(Data entries)
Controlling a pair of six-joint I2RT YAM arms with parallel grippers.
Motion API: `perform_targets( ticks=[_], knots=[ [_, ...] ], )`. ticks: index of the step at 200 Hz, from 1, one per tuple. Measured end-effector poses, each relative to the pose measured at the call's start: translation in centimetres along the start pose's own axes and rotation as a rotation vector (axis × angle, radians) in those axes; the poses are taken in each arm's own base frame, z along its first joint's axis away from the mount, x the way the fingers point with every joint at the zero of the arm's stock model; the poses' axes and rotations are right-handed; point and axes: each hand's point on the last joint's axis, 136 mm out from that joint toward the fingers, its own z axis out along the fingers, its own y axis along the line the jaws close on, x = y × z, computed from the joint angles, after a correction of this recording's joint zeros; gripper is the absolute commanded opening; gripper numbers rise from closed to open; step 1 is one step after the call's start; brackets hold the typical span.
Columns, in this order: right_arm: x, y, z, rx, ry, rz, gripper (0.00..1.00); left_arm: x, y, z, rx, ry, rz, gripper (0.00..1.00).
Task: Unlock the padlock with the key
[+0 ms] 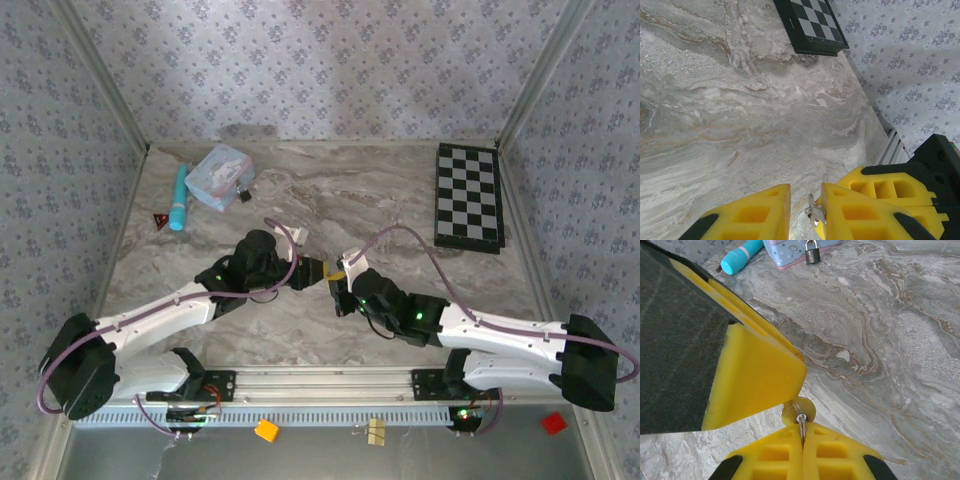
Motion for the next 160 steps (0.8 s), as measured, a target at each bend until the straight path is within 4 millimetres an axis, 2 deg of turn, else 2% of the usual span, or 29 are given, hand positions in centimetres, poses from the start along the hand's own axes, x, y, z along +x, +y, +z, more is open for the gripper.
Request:
perform_targets(
  ticks=[63,104,132,160],
  knots=[
    [0.2,0.0,0.2,0.004,0.004,-0.002,0.02,0.0,0.0,0.0,-0.002,0.002,0.001,0.02],
    [0.0,-0.4,0.4,0.004,0.003,0.03,0.32,-0.2,0.2,0.0,-0.017,-0.012,-0.005,0.0],
    [-0.1,-1.7,0.8,-0.018,-0.019,0.112,0.36,-0.8,0.4,-0.3,-0.039,-0.046,-0.002,0.0],
    [0.6,-4.0,0.5,-0.07,-0.088,0.244,0.39,-1.7,0.2,-1.0,-0.052,-0.095,0.006,0.0]
  ],
)
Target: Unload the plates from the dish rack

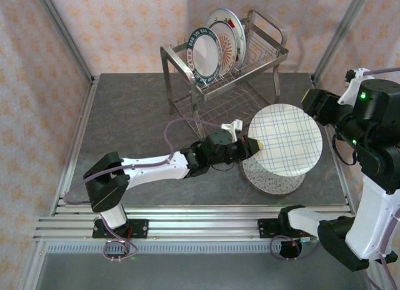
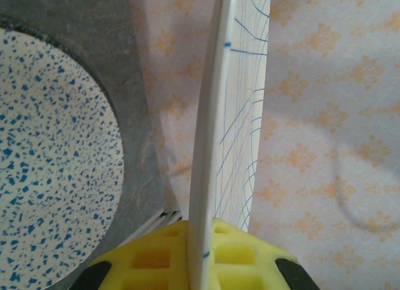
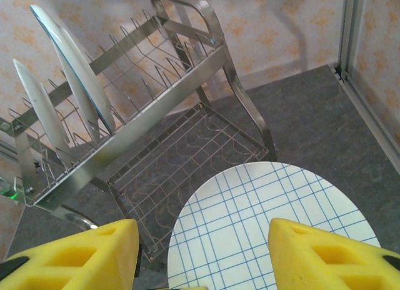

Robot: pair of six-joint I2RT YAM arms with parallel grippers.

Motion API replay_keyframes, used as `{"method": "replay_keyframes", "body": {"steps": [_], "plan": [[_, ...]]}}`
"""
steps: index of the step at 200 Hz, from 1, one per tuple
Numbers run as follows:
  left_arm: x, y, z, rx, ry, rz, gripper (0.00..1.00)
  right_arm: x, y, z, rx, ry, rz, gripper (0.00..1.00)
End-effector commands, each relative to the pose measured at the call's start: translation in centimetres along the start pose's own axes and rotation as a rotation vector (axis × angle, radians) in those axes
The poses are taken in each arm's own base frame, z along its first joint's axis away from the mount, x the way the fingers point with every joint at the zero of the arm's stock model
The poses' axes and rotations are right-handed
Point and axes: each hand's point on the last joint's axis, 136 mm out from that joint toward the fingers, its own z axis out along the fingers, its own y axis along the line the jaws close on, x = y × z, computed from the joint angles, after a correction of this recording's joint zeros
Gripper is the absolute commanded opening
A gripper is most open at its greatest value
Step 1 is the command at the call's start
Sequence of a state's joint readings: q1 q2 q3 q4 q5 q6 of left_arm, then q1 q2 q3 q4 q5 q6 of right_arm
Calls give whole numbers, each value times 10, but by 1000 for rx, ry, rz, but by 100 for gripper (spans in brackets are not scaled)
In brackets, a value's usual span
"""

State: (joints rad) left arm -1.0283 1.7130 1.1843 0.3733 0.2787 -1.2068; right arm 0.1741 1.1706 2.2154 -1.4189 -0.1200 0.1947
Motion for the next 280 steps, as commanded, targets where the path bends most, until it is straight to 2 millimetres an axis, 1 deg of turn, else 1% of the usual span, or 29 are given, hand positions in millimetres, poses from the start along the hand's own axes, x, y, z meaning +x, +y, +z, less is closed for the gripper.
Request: {"method": "replay_keyframes", "body": {"steps": [1,44,68,97,130,146,147,149,156,196,247,280], "plan": [[5,-17,6,98,15,0,0,6,-7,0,33,20,23,56],[17,14,22,53,56,-11,0,7,-4,5,24,30,25,56],[22,29,28,29,65,-13,0,12,-5,8,29,52,26,56],[25,49,33,-7,66,-22,0,22,-12,12,59,86,51,55],[29,63,39,-28,75,-31,0,32,-19,14,94,109,81,55],[28,63,40,-24,76,-40,0,34,-22,15,108,113,83,56],[30,69,42,-36,80,-43,0,34,-22,15,108,113,83,56],[32,76,44,-47,83,-45,0,34,-22,14,106,113,83,56],[32,80,45,-55,84,-48,0,34,-22,15,107,114,84,56],[32,90,48,-63,84,-51,0,33,-20,18,97,112,91,55],[31,107,50,-99,77,-59,0,35,-17,24,81,124,95,55],[29,114,52,-103,75,-69,0,36,-15,27,74,132,91,55]]}}
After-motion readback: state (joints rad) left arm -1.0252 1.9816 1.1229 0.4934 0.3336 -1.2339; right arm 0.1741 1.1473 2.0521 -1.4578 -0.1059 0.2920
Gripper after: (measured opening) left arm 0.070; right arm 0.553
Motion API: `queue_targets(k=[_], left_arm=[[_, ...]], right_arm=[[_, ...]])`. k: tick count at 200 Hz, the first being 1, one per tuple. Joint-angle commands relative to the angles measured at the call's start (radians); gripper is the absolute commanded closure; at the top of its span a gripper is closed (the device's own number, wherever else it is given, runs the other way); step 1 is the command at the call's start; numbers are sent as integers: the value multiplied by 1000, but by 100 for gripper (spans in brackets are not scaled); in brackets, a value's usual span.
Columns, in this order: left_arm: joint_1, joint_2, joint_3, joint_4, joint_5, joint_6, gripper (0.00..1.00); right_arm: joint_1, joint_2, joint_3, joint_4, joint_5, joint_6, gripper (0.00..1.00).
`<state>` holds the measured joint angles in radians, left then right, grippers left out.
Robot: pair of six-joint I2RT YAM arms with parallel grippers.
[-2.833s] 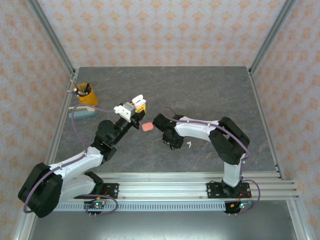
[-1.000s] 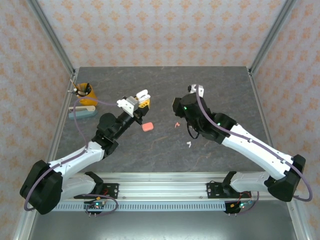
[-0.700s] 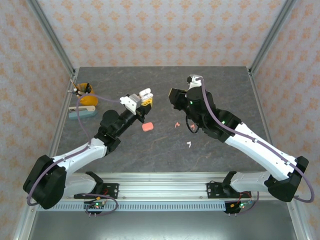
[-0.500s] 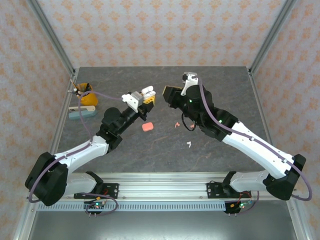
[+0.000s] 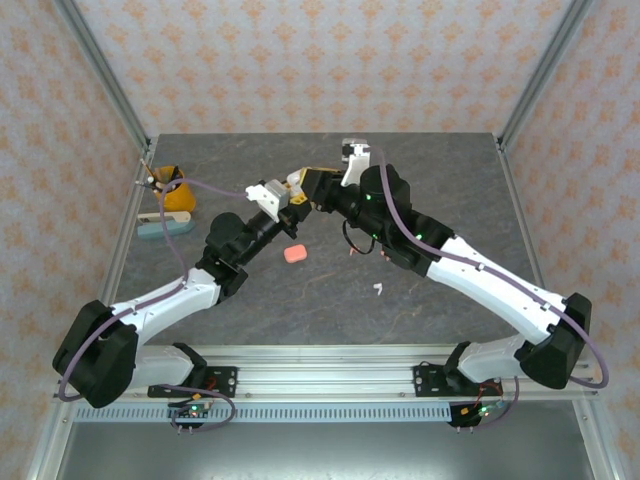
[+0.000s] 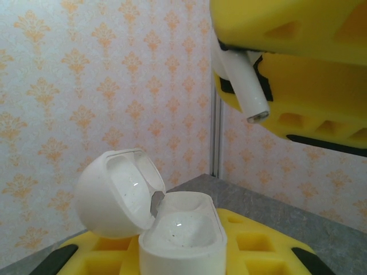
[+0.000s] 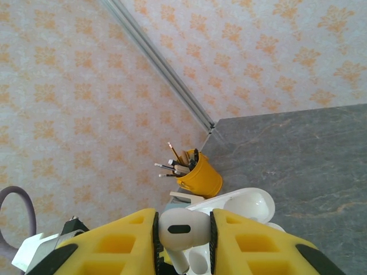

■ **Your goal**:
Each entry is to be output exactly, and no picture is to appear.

■ **Your response**:
Controlling a pair of six-joint I2RT YAM arms with parallel grippers.
Motion API: `perform_targets( ticks=[_], knots=[ [_, ...] ], )`. ticks: index of the step at 200 Hz, from 1, one per tuple. Measured end-effector poses, each relative to the pose measured at the call's start: translation in centimetres along the start pose's own axes and rotation as a rotation vector (axis × angle, radians) in those axes; the poses are taken in each arm's own base frame, z along its first joint's axis away from the mount, x the way the fingers point with every joint at the zero of the arm's stock model; the poses' axes and rotations are right-handed; point and axes: each hand's point on the last joint's axis, 136 mm out from that joint toward the fingers, its own z axis out along the fingers, its own y axis along the line the jaws close on, x = y × z, computed from the joint angles, after a correction of this recording's joint zeros; gripper is the absolute commanded opening; gripper numbers rise from closed to open; step 1 is one step after the call's start; brackets hold the typical span.
Columns, in this order: right_arm: x, y, z, rx, ry, rz, gripper (0.00..1.00); left_arm: x, y, z, rx, ry, rz, gripper (0.00..1.00).
Task: Unlock the padlock with the key
[+0 ms] 
Motion for the next 160 steps (0.8 s), as measured, a target at each bend until the straight path is within 4 millimetres an axis, 2 deg of turn, else 2% of the usual span, or 29 are given, hand positions in centimetres, poses from the start along the hand's own axes, x, y, z along +x, +y, +z, more is open for the gripper.
Request:
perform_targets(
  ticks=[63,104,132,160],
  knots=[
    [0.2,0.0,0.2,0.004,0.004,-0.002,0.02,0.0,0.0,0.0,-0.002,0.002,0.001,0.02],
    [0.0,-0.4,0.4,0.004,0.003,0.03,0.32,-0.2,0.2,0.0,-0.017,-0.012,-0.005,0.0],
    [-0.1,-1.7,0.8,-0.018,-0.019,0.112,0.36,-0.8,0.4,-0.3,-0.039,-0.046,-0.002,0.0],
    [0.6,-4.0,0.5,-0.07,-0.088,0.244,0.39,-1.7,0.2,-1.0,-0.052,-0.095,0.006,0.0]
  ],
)
Target: Unload the plates from the dish rack


Robot: pair of six-joint I2RT YAM arms with parallel grippers.

Motion API replay_keyframes, used as `{"method": "replay_keyframes", "body": {"steps": [_], "plan": [[_, ...]]}}`
"""
steps: index of the step at 200 Hz, from 1, one per tuple
Numbers run as follows:
  left_arm: x, y, z, rx, ry, rz, gripper (0.00..1.00)
  right_arm: x, y, z, rx, ry, rz, gripper (0.00..1.00)
End-effector commands, each relative to the pose measured at the call's start: translation in centimetres along the start pose's own axes and rotation as a rotation vector (axis × angle, radians) in those axes
The poses are taken in each arm's own base frame, z along its first joint's axis away from the mount, x the way the fingers point with every joint at the zero of the arm's stock model
The poses' axes and rotations are right-handed
Point and axes: each hand's point on the last joint's axis, 136 mm out from that joint toward the fingers, its own z axis out along the fingers, its own y axis along the line the jaws close on, x = y × z, computed from the joint angles, after a correction of this recording's joint zeros
Gripper is the absolute commanded opening
A gripper is most open at its greatest value
Step 1 is the command at the call's start
Sequence of a state's joint readings: q1 q2 q3 q4 q5 q6 of left_arm, then q1 q2 q3 q4 q5 q6 of right_arm
Calls give whole numbers, each value times 10, but by 1000 for rx, ry, rz, but by 100 for gripper (spans in brackets are not scaled)
In brackets, a value's usual span
"""

State: (joints rad) left arm -1.0283 1.7130 1.1843 0.3733 0.2787 -1.2068; right arm 0.1741 1.1706 2.2154 -1.4189 -0.1200 0.1947
Motion for the next 280 steps, as commanded, targets where the path bends most, until it is straight to 2 millimetres an axis, 1 deg of turn, else 1% of the usual span, or 29 are given, hand positions in millimetres, poses from the start along the hand's own axes, x, y, z meaning +x, +y, +z, less is closed for the gripper.
Request: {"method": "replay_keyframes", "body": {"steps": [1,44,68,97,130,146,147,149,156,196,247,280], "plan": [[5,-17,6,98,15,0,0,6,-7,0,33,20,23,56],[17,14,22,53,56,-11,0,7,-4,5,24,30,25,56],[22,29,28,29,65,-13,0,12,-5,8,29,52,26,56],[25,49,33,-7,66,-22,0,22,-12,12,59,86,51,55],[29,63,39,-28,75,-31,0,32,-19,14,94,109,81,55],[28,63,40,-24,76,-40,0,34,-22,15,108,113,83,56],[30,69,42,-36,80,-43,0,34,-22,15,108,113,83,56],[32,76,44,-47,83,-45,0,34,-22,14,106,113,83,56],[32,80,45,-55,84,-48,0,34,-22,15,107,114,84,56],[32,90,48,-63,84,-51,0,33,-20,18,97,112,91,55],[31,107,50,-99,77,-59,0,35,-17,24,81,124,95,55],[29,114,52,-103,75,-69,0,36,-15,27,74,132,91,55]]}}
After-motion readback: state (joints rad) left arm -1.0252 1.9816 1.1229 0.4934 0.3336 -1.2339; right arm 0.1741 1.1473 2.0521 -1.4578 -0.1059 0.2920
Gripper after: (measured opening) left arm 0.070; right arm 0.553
Motion API: `queue_targets(k=[_], left_arm=[[_, ...]], right_arm=[[_, ...]])`. k: tick count at 200 Hz, the first being 1, one per tuple. Joint-angle commands relative to the angles measured at the call's start (radians); gripper is the absolute commanded closure; at the top of its span a gripper is closed (the device's own number, wherever else it is given, runs the other way); step 1 is the command at the call's start; numbers are sent as integers: the value multiplied by 1000, but by 100 for gripper (spans in brackets are not scaled); in brackets, a value's usual span.
Columns, in this order: left_arm: joint_1, joint_2, joint_3, joint_4, joint_5, joint_6, gripper (0.00..1.00); right_arm: joint_1, joint_2, joint_3, joint_4, joint_5, joint_6, gripper (0.00..1.00).
`<state>` holds the measured joint angles in radians, left then right, grippers left out.
Robot: pair of six-joint I2RT YAM arms with parallel grippers.
[-2.833s] 
[-1.000s] 
[-0.700s] 
[-0.500s] 
[+0.000s] 
[+0.000s] 
[+0.000s] 

The required output has been supplied.